**ACTION ITEM**
Say how many lines in this listing include the word "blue", with no other words in the reply.

** Opening INFORMATION SUPPLIED block **

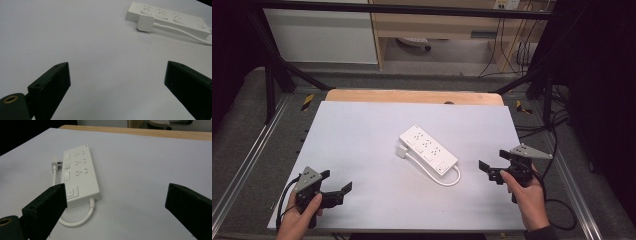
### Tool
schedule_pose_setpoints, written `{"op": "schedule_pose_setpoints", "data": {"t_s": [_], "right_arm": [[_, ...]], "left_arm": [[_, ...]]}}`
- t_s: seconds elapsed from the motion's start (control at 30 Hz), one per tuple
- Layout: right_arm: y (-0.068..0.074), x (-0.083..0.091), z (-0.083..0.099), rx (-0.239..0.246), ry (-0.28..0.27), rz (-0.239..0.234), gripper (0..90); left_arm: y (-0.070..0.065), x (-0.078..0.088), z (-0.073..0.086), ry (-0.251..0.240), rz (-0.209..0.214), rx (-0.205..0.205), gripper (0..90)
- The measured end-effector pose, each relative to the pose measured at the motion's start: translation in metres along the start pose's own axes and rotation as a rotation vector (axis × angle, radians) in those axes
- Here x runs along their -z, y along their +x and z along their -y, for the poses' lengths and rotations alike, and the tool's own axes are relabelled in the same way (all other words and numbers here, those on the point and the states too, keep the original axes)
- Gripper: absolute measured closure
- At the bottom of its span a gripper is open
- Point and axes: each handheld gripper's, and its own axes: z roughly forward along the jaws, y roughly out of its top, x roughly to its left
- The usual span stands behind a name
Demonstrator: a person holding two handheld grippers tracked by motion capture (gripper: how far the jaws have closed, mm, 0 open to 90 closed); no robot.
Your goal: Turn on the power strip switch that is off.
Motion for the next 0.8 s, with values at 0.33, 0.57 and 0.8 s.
{"op": "schedule_pose_setpoints", "data": {"t_s": [0.33,0.57,0.8], "right_arm": [[0.006,-0.006,-0.021,-0.004,-0.027,-0.022,4.0],[0.009,-0.013,-0.033,-0.001,-0.058,-0.019,4.6],[0.018,-0.026,-0.047,0.018,-0.091,-0.015,2.4]], "left_arm": [[0.0,0.0,0.0,0.003,0.001,0.004,6.5],[0.001,0.0,0.0,0.006,0.002,0.008,6.5],[0.001,0.0,0.0,0.005,0.002,0.007,6.5]]}}
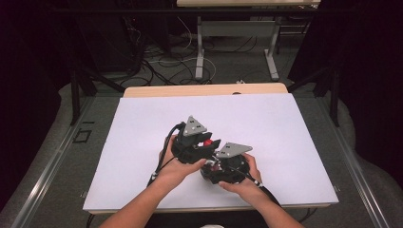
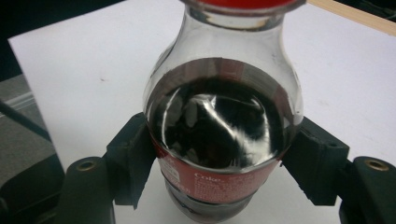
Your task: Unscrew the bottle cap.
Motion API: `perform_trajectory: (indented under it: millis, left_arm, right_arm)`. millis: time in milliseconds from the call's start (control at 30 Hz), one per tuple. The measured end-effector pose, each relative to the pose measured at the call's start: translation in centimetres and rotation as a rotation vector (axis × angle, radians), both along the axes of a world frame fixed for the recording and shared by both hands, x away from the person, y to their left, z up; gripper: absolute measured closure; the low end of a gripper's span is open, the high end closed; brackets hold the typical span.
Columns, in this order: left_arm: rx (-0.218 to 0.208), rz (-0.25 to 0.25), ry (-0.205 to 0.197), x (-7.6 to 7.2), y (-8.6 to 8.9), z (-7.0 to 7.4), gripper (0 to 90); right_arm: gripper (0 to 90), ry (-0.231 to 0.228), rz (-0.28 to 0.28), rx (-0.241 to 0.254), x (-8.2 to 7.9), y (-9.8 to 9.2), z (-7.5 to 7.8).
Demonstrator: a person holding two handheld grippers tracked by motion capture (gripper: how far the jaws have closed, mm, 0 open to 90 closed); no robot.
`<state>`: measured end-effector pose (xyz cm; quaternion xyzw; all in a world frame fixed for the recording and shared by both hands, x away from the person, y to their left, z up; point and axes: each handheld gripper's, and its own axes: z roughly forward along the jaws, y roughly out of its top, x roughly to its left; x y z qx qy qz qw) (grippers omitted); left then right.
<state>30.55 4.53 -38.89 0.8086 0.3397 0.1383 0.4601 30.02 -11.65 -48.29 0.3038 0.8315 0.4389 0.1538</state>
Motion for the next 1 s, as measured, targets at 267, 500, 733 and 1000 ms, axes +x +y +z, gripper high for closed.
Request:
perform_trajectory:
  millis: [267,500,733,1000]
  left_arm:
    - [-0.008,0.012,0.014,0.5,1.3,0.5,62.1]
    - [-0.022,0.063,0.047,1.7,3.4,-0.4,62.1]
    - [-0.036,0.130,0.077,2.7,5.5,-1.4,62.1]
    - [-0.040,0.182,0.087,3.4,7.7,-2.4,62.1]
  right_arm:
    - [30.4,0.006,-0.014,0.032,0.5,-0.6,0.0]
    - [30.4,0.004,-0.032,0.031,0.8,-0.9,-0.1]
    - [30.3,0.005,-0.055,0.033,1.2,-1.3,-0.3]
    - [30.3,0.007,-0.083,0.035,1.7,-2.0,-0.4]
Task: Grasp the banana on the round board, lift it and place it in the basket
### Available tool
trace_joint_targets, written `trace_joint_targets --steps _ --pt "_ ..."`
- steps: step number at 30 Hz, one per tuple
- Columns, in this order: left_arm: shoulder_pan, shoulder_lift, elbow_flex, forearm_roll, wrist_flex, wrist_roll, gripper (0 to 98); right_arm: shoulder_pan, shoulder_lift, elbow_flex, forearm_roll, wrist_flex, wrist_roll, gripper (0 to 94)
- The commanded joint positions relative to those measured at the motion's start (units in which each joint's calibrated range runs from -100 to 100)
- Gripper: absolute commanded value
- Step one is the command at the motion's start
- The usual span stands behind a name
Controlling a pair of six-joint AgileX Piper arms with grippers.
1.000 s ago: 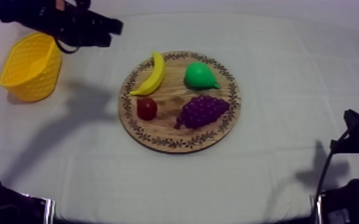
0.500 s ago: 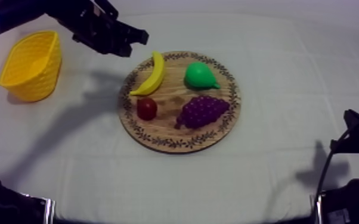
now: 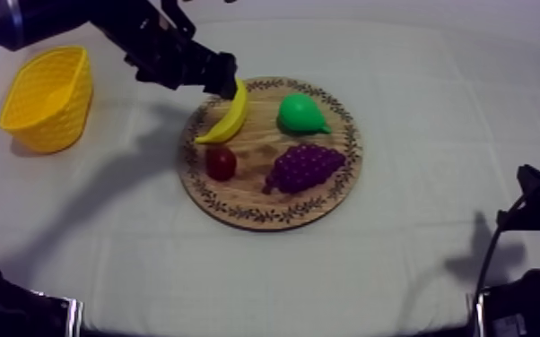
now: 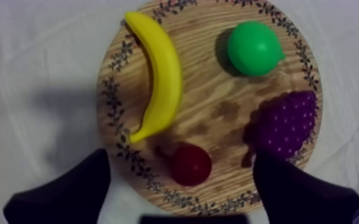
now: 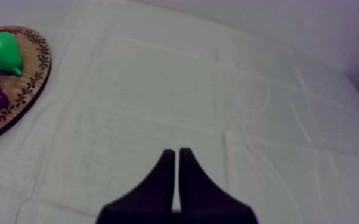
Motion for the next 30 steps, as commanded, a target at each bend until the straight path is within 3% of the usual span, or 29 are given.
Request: trace_joint_targets --steps 1,18,30 --pt "0.0 1.4 -1.8 0.15 0.4 0.0 95.8 0.0 0.0 0.0 0.0 0.0 0.0 0.6" --pt "-1.0 18.3 -15.8 2.73 7.1 -0.7 96.2 0.0 0.0 0.0 0.0 0.0 0.0 0.6" --pt "-1.7 29.5 -23.5 4.11 12.7 -2.4 90.1 0.0 0.0 0.0 0.0 0.0 0.0 0.6"
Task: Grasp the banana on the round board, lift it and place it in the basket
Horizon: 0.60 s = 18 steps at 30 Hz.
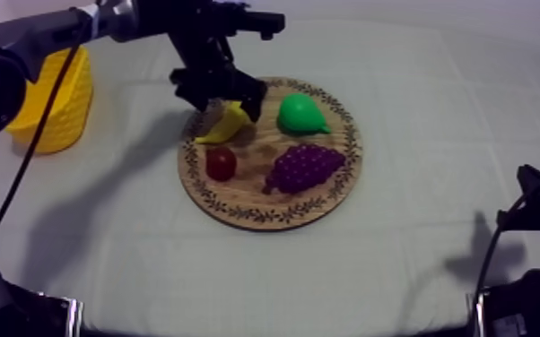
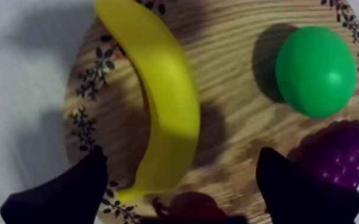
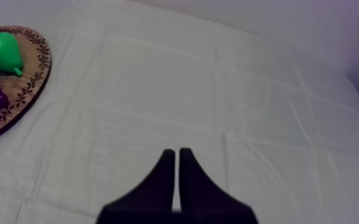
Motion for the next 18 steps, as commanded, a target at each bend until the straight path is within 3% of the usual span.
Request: trace_joint_targets --steps 1,18 --pt "0.0 1.7 -1.5 0.22 1.1 -0.4 88.9 0.0 0.0 0.0 0.0 0.0 0.0 0.6" --pt "0.1 7.1 -7.0 0.23 7.3 -0.5 61.2 0.0 0.0 0.0 0.0 0.0 0.0 0.6"
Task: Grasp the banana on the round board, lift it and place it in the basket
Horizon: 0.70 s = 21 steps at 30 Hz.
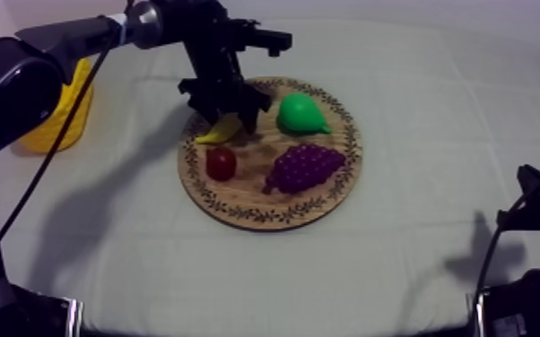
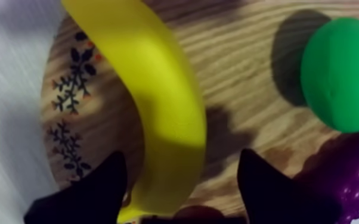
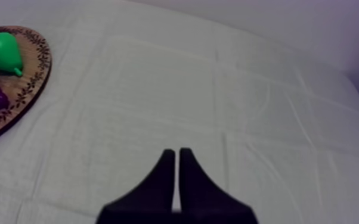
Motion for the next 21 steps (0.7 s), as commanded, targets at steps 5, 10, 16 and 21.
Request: trace_joint_targets --steps 5,10,16,21 --pt "-0.1 0.6 -0.2 0.12 0.2 0.5 49.3 0.0 0.0 0.0 0.0 0.0 0.0 0.6" --pt "-0.1 0.6 -0.3 -0.35 0.2 1.8 39.7 0.0 0.0 0.0 0.0 0.0 0.0 0.6" --pt "0.1 -0.6 0.0 -1.17 0.2 2.9 33.9 0.0 0.0 0.0 0.0 0.0 0.0 0.6" --pt "0.5 -3.3 0.1 -1.99 0.3 3.6 31.7 0.0 0.0 0.0 0.0 0.0 0.0 0.6"
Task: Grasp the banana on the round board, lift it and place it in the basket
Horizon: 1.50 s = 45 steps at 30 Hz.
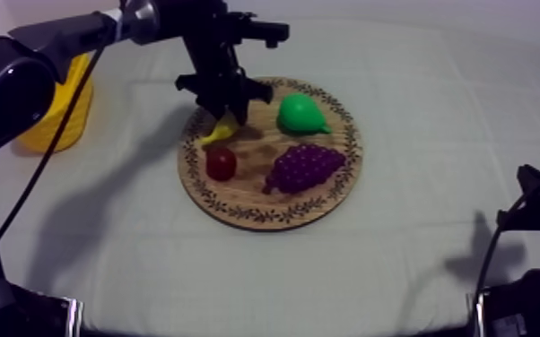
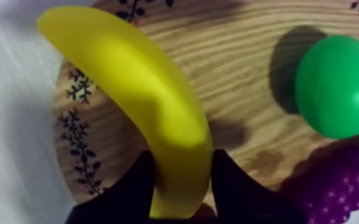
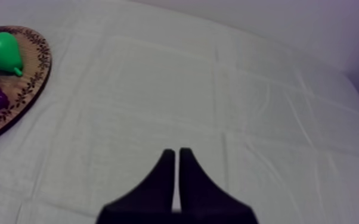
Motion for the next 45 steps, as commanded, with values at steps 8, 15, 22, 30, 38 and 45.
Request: trace_joint_targets --steps 8,15,22,30,38,45 --pt "0.3 -10.2 1.6 -2.24 1.7 2.2 30.1 0.0 0.0 0.0 0.0 0.0 0.0 0.6" --pt "-0.9 -23.4 5.1 -4.87 3.2 4.4 29.7 0.0 0.0 0.0 0.0 0.0 0.0 0.6" --pt "-4.7 -35.5 8.5 -7.44 5.3 5.6 29.6 0.0 0.0 0.0 0.0 0.0 0.0 0.6" --pt "-13.3 -42.5 16.8 -8.08 2.8 4.3 29.4 0.0 0.0 0.0 0.0 0.0 0.0 0.6" --pt "-21.2 -42.7 21.6 -8.49 0.0 2.0 29.4 0.0 0.0 0.0 0.0 0.0 0.0 0.6" --pt "-25.9 -39.4 21.3 -9.11 -1.5 0.2 29.8 0.0 0.0 0.0 0.0 0.0 0.0 0.6"
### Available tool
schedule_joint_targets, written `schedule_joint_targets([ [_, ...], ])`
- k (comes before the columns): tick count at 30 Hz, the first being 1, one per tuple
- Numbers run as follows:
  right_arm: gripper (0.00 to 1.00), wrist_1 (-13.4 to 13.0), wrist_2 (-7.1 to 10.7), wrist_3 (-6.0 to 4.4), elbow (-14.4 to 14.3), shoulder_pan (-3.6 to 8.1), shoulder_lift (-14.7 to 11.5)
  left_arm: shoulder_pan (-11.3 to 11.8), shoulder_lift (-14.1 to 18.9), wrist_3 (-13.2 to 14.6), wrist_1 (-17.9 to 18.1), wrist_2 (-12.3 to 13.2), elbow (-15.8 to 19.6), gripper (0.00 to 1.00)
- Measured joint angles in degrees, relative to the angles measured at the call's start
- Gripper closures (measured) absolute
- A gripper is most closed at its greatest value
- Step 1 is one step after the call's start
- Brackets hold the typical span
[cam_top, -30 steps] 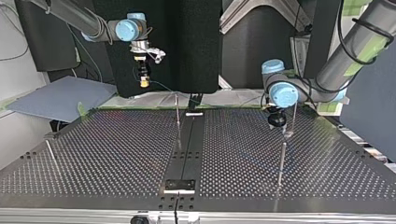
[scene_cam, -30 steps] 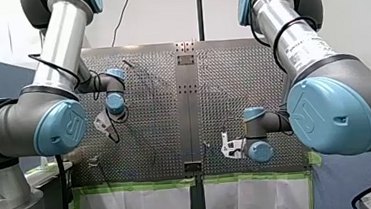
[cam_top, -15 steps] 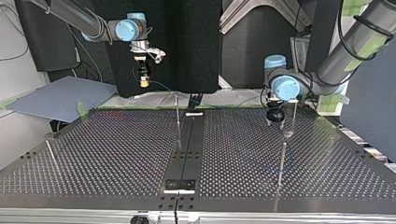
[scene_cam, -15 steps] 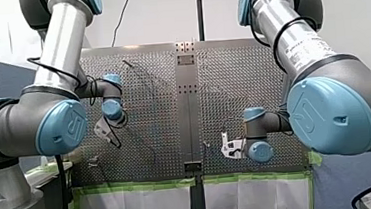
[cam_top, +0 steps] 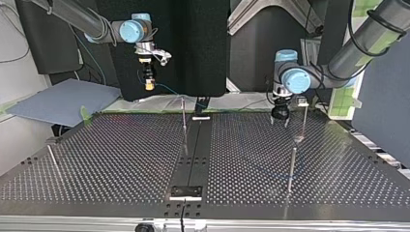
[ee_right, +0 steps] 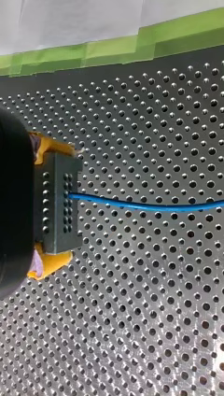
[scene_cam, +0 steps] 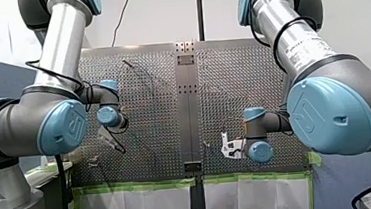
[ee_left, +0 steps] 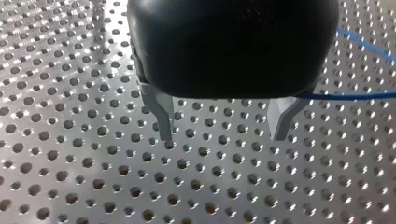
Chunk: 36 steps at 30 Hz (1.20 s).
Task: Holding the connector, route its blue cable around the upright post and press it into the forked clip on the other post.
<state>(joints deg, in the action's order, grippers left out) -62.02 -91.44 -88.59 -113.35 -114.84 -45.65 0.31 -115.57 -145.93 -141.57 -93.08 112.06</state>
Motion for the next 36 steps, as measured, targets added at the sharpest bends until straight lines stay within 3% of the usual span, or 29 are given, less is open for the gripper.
schedule_joint_targets([
  [7, 1.00, 0.1, -0.04, 0.04, 0.0, -0.06, 0.0, 0.0, 0.0, -3.7, 3.7, 2.4, 2.7, 0.00],
  [21, 1.00, 0.1, -0.06, 0.01, 0.0, -0.07, 0.0, 0.2, -0.1, -11.4, 11.0, 0.9, 6.4, 0.00],
  [28, 1.00, 0.1, -0.06, 0.00, 0.0, -0.21, 0.0, 0.1, -1.1, -11.9, 11.9, 1.6, 6.4, 0.00],
  [36, 1.00, 0.2, -0.06, -0.02, 0.0, -0.25, 0.0, -0.1, -4.6, -12.9, 13.2, 3.1, 5.3, 0.00],
])
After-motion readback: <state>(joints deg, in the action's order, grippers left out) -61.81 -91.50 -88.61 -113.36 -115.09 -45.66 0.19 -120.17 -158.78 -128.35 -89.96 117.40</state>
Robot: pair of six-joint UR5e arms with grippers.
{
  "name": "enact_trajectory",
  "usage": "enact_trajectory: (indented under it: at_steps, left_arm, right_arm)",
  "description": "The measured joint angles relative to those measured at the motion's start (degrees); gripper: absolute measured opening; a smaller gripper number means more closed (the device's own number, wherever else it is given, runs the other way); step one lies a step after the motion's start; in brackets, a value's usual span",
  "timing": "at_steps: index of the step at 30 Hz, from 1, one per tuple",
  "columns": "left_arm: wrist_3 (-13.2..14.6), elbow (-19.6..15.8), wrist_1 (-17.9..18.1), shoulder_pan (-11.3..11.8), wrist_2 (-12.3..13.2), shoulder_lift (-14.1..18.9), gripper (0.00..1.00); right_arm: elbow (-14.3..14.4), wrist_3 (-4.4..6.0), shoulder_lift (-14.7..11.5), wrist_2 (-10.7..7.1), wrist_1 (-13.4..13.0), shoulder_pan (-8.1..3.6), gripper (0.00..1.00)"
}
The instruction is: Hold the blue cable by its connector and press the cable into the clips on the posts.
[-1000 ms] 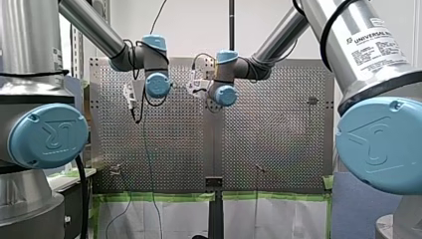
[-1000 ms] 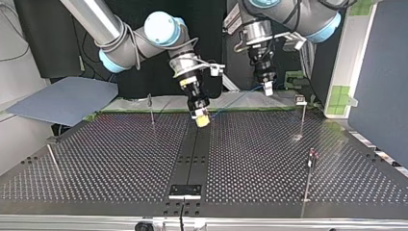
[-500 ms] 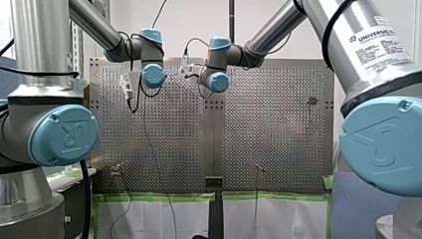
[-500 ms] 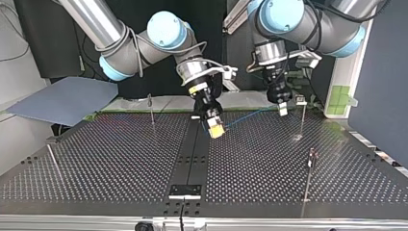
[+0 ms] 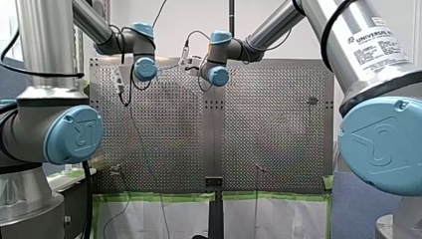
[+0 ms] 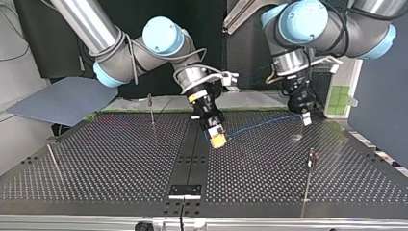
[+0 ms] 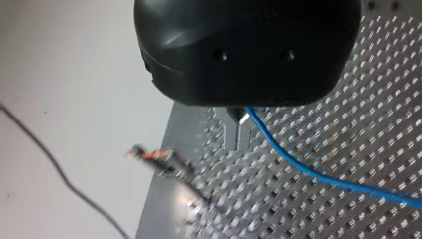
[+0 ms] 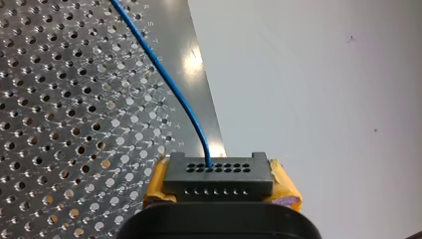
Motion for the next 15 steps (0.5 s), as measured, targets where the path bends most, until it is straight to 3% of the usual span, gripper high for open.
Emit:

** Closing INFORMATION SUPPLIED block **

**TASK ANSWER**
2